## Assigned task
Nothing but the lines below between the line holding "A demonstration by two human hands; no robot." and the line holding "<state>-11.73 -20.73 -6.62", inclusive, should appear in the answer, each set down exactly.

╔══

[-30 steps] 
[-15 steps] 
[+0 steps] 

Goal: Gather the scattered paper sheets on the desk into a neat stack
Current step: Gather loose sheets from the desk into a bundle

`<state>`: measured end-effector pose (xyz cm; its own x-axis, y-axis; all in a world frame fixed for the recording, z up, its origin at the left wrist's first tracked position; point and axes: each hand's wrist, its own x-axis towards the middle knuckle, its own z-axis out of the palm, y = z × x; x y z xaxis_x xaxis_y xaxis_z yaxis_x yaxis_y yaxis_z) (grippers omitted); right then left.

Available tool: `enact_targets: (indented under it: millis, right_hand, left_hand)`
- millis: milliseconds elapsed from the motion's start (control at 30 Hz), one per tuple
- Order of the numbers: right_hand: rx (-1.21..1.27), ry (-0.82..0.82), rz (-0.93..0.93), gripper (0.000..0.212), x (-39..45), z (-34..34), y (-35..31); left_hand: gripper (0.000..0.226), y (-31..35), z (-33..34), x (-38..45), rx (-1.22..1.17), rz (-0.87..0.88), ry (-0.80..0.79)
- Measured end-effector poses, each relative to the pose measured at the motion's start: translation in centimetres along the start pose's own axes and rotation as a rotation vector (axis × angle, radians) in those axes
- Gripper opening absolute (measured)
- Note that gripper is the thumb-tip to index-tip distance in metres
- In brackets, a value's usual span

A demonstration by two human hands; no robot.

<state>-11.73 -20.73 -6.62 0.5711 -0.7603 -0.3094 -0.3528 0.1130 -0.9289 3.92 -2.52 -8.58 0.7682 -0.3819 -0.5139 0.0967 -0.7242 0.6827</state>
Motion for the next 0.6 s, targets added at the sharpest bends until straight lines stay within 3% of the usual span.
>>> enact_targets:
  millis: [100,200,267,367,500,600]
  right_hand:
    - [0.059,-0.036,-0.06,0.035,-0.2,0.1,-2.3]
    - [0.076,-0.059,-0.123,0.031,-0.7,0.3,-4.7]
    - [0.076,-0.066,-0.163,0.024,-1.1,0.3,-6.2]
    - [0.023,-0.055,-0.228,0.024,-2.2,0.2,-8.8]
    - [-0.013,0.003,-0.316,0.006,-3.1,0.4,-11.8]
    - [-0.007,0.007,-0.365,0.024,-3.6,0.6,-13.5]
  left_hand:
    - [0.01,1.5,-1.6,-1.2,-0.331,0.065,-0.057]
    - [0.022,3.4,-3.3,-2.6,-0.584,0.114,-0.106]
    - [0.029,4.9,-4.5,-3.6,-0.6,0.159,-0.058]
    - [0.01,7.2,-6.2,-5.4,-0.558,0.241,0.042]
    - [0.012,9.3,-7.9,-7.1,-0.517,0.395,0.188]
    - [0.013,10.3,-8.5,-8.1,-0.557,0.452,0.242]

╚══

## Reply to the task
A demonstration by two human hands; no robot.

<state>-11.73 -20.73 -6.62 0.5711 -0.7603 -0.3094 -0.3528 0.1130 -0.9289 3.92 -2.52 -8.58 0.7682 -0.3819 -0.5139 0.0967 -0.7242 0.6827</state>

Here the answer is complete.